EXERCISE DESCRIPTION - Print the data once more, exactly as supplied.

DATA TO EXAMINE START

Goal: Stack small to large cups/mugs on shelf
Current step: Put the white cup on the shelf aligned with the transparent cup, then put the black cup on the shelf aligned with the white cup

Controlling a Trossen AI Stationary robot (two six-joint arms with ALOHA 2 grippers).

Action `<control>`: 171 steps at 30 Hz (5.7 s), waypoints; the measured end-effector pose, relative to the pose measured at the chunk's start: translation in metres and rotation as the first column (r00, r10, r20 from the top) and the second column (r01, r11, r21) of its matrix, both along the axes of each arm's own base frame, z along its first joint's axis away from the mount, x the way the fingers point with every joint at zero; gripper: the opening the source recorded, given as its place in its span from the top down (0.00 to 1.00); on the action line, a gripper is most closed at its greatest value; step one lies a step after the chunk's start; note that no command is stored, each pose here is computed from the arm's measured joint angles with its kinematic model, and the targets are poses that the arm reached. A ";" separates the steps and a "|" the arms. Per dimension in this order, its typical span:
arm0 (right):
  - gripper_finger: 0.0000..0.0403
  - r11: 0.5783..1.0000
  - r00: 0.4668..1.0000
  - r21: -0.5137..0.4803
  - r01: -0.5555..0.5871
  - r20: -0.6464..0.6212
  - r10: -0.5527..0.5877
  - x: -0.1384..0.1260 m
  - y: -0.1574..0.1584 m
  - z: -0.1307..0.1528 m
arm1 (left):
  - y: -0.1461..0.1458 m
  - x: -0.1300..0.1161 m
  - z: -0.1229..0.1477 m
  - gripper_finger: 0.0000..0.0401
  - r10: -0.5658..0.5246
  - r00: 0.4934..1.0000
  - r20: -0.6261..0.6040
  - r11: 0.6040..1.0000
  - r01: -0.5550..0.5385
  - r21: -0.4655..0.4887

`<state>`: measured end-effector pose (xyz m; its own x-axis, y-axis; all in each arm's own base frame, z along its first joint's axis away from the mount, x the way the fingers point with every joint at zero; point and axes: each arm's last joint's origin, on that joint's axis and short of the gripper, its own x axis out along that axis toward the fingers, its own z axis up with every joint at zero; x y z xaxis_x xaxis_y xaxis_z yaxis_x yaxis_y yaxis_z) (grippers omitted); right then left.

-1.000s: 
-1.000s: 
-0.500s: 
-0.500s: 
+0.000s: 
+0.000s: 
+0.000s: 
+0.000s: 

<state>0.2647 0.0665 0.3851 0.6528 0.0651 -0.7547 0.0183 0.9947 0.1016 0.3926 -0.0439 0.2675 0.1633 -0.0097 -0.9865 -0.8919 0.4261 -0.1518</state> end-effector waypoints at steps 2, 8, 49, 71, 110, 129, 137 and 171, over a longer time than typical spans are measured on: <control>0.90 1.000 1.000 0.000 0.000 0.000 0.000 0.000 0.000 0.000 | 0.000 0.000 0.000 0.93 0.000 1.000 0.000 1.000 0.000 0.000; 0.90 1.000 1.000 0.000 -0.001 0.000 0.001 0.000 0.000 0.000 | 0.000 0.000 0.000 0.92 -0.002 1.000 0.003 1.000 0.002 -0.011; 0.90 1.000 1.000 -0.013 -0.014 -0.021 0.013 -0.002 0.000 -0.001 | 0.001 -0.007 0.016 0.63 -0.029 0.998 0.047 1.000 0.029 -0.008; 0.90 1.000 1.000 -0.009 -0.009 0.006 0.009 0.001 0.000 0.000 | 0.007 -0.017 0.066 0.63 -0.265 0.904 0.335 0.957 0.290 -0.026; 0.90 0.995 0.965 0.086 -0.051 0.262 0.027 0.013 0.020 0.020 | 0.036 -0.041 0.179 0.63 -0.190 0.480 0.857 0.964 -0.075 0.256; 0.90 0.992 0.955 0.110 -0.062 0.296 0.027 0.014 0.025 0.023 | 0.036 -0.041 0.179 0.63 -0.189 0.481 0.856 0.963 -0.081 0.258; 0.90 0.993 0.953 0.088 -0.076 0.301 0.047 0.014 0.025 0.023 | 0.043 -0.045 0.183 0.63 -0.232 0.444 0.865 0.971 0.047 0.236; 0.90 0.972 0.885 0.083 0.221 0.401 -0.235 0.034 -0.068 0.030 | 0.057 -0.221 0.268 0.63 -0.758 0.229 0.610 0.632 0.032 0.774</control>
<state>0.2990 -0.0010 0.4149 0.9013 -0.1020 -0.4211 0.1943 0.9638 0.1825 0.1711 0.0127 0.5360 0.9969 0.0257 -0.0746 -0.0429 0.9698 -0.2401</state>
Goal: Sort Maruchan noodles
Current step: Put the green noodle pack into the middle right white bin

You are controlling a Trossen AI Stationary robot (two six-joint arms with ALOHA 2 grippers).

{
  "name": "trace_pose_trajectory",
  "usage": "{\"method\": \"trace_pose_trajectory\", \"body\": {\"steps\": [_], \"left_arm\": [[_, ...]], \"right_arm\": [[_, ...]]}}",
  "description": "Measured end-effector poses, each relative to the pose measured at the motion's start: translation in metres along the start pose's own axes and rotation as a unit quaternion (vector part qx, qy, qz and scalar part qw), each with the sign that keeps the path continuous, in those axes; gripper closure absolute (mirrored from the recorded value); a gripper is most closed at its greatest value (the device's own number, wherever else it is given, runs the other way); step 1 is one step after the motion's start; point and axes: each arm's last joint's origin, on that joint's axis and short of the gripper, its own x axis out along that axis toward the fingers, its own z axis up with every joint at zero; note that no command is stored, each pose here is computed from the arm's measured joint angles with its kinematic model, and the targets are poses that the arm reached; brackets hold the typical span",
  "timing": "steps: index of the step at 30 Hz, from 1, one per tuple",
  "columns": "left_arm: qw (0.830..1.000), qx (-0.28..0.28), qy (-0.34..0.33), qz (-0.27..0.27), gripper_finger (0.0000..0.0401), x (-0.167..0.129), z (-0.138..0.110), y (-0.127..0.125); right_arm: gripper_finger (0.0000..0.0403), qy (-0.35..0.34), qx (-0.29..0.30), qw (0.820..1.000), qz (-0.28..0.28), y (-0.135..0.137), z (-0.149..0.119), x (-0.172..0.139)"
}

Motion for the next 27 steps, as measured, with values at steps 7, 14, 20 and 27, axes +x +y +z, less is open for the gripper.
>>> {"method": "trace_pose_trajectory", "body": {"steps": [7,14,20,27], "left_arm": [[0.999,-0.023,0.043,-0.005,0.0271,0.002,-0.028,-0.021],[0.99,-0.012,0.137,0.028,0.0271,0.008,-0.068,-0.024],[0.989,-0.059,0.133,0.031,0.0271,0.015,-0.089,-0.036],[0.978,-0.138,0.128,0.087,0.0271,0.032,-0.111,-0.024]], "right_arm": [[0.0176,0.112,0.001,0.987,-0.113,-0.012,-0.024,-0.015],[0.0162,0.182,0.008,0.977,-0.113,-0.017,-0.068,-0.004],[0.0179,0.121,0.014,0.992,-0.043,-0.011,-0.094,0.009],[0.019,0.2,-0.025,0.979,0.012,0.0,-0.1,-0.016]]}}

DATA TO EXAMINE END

THE ANSWER -
Goal: Stack small to large cups/mugs on shelf
Current step: Put the white cup on the shelf aligned with the transparent cup, then put the black cup on the shelf aligned with the white cup

Controlling a Trossen AI Stationary robot (two six-joint arms with ALOHA 2 grippers).

Action `<control>`: 171 steps at 30 Hz (5.7 s), waypoints; the measured end-effector pose, relative to the pose measured at the chunk's start: translation in metres and rotation as the first column (r00, r10, r20 from the top) and the second column (r01, r11, r21) of its matrix, both along the axes of each arm's own base frame, z along its first joint's axis away from the mount, x the way the fingers point with every joint at zero; gripper: the opening the source recorded, given as its place in its span from the top down (0.00 to 1.00); on the action line, a gripper is most closed at its greatest value; step one lies a step after the chunk's start; note that no command is stored, each pose here is computed from the arm's measured joint angles with its kinematic model, and the targets are poses that the arm reached. A ";" separates the steps and a "|" the arms. Per dimension in this order, its typical span:
arm0 (right):
  - gripper_finger: 0.0000..0.0403
  - r11: 0.5783..1.0000
  - r00: 0.4668..1.0000
  - r21: -0.5137..0.4803
  - r01: -0.5555..0.5871
  - r20: -0.6464..0.6212
  - r10: -0.5527..0.5877
  - x: -0.1384..0.1260 m
  - y: -0.1574..0.1584 m
  - z: -0.1307..0.1528 m
arm1 (left):
  - y: -0.1461..0.1458 m
  - x: -0.1300..0.1161 m
  - z: -0.1229..0.1477 m
  - gripper_finger: 0.0000..0.0401
  - r10: -0.5658..0.5246
  - r00: 0.4934..1.0000
  - r20: -0.6261..0.6040
  - r11: 0.6040..1.0000
  - r01: -0.5550..0.5385
  - r21: -0.4655..0.4887

`<state>`: measured end-effector pose (xyz m; its own x-axis, y-axis; all in each arm's own base frame, z along its first joint's axis away from the mount, x the way the fingers point with every joint at zero; point and axes: each arm's last joint's origin, on that joint's axis and short of the gripper, its own x axis out along that axis toward the fingers, its own z axis up with every joint at zero; x y z xaxis_x xaxis_y xaxis_z yaxis_x yaxis_y yaxis_z) (grippers omitted); right then left.

-1.000s: 
-1.000s: 
-0.500s: 
-0.500s: 
+0.000s: 
+0.000s: 
+0.000s: 
+0.000s: 

<state>0.2647 0.0665 0.3851 0.6528 0.0651 -0.7547 0.0183 0.9947 0.1016 0.3926 -0.0439 0.2675 0.1633 -0.0097 -0.9865 -0.8919 0.4261 -0.1518</state> end-effector waypoints at steps 2, 8, 49, 71, 110, 129, 137 and 171, over a longer time than typical spans are measured on: <control>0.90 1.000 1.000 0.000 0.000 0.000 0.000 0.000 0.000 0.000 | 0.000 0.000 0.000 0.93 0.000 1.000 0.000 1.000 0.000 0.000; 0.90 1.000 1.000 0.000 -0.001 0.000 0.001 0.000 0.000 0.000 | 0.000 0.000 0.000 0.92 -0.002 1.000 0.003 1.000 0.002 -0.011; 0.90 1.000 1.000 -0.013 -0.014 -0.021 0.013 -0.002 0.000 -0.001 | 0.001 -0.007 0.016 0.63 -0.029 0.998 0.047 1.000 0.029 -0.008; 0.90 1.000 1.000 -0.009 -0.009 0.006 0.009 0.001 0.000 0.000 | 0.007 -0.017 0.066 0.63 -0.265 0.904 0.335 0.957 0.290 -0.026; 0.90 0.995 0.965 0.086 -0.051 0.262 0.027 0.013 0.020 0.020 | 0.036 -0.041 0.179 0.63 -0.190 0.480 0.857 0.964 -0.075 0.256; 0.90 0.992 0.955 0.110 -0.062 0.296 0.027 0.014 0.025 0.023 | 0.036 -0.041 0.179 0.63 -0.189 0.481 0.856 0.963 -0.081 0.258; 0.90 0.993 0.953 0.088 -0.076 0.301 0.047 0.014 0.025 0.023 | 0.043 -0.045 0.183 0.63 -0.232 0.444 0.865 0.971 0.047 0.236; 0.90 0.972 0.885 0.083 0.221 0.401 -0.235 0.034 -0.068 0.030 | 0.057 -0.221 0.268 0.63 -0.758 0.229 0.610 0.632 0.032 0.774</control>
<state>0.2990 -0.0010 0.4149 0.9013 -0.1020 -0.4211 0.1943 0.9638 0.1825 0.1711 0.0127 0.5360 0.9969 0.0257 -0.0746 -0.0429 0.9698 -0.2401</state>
Goal: Sort Maruchan noodles
Current step: Put the green noodle pack into the middle right white bin

You are controlling a Trossen AI Stationary robot (two six-joint arms with ALOHA 2 grippers).

{
  "name": "trace_pose_trajectory",
  "usage": "{\"method\": \"trace_pose_trajectory\", \"body\": {\"steps\": [_], \"left_arm\": [[_, ...]], \"right_arm\": [[_, ...]]}}",
  "description": "Measured end-effector poses, each relative to the pose measured at the motion's start: translation in metres along the start pose's own axes and rotation as a unit quaternion (vector part qx, qy, qz and scalar part qw), each with the sign that keeps the path continuous, in those axes; gripper closure absolute (mirrored from the recorded value); a gripper is most closed at its greatest value (the device's own number, wherever else it is given, runs the other way); step 1 is one step after the motion's start; point and axes: each arm's last joint's origin, on that joint's axis and short of the gripper, its own x axis out along that axis toward the fingers, its own z axis up with every joint at zero; note that no command is stored, each pose here is computed from the arm's measured joint angles with its kinematic model, and the targets are poses that the arm reached; brackets hold the typical span",
  "timing": "steps: index of the step at 30 Hz, from 1, one per tuple",
  "columns": "left_arm: qw (0.830..1.000), qx (-0.28..0.28), qy (-0.34..0.33), qz (-0.27..0.27), gripper_finger (0.0000..0.0401), x (-0.167..0.129), z (-0.138..0.110), y (-0.127..0.125); right_arm: gripper_finger (0.0000..0.0403), qy (-0.35..0.34), qx (-0.29..0.30), qw (0.820..1.000), qz (-0.28..0.28), y (-0.135..0.137), z (-0.149..0.119), x (-0.172..0.139)"
}

Motion for the next 27 steps, as measured, with values at steps 7, 14, 20 and 27, axes +x +y +z, less is open for the gripper.
>>> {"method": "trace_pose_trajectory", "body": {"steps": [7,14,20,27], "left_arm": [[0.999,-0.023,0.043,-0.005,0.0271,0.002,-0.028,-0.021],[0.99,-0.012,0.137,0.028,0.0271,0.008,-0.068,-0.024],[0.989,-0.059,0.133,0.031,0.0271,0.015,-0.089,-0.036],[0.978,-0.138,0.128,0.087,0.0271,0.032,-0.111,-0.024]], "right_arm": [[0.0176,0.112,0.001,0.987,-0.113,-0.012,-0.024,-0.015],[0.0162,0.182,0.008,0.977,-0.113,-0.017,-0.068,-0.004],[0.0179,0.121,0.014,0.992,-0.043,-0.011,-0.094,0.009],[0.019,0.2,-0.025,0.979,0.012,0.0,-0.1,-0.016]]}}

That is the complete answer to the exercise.